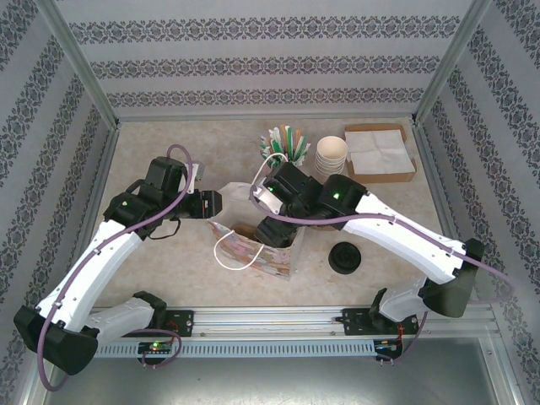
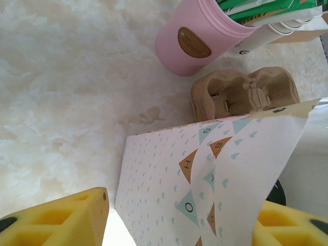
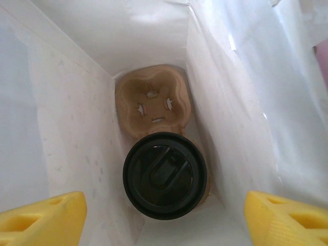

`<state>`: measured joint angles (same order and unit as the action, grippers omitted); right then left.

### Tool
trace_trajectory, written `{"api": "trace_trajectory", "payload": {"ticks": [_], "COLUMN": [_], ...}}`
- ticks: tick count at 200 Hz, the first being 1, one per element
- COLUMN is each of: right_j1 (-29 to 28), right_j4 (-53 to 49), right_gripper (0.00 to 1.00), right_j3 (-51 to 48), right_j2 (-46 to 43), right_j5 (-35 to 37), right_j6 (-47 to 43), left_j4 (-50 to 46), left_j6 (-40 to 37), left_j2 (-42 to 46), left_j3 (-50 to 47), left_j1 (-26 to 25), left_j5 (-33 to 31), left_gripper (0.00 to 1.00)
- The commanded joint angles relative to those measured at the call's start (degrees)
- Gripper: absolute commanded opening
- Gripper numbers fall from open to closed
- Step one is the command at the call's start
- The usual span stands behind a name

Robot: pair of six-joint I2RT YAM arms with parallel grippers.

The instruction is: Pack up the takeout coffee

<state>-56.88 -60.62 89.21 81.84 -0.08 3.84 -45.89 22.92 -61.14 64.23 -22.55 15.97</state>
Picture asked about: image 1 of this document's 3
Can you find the tan wooden stirrer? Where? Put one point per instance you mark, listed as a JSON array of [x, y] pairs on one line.
[[282, 131]]

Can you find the aluminium mounting rail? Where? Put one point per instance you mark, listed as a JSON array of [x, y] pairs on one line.
[[261, 320]]

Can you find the small circuit board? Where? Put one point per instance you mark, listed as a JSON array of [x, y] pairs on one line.
[[386, 346], [156, 347]]

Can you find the white paper cup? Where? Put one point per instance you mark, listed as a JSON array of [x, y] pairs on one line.
[[333, 167], [332, 149], [332, 170]]

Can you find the white printed paper bag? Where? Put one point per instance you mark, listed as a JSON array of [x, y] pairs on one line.
[[253, 257]]

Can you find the aluminium side rail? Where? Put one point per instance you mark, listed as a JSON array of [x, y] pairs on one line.
[[110, 147], [430, 169]]

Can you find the black plastic cup lid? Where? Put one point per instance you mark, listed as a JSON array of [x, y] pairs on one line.
[[345, 258]]

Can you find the brown cardboard tray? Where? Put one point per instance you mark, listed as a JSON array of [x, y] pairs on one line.
[[379, 178]]

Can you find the brown pulp cup carrier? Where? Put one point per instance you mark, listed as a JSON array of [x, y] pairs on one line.
[[322, 227], [244, 231]]

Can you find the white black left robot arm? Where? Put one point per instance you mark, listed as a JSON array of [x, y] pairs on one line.
[[84, 274]]

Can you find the green striped sachet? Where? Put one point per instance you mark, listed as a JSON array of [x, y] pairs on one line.
[[265, 148], [278, 147], [301, 145]]

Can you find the white paper sachet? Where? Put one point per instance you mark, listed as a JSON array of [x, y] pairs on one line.
[[274, 137]]

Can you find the white paper napkin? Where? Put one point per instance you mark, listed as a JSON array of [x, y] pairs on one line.
[[379, 149]]

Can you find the aluminium frame post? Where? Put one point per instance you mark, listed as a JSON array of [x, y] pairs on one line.
[[449, 63], [81, 63]]

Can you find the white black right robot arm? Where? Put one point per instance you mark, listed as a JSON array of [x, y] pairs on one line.
[[401, 236]]

-=-=-=-=-

Task statement: Which lines in the listing have the string "call"? Pick them out and copy them.

Output below:
- The commanded joint angles relative to those measured at the call's start (degrees)
- Step one is the command at the call's start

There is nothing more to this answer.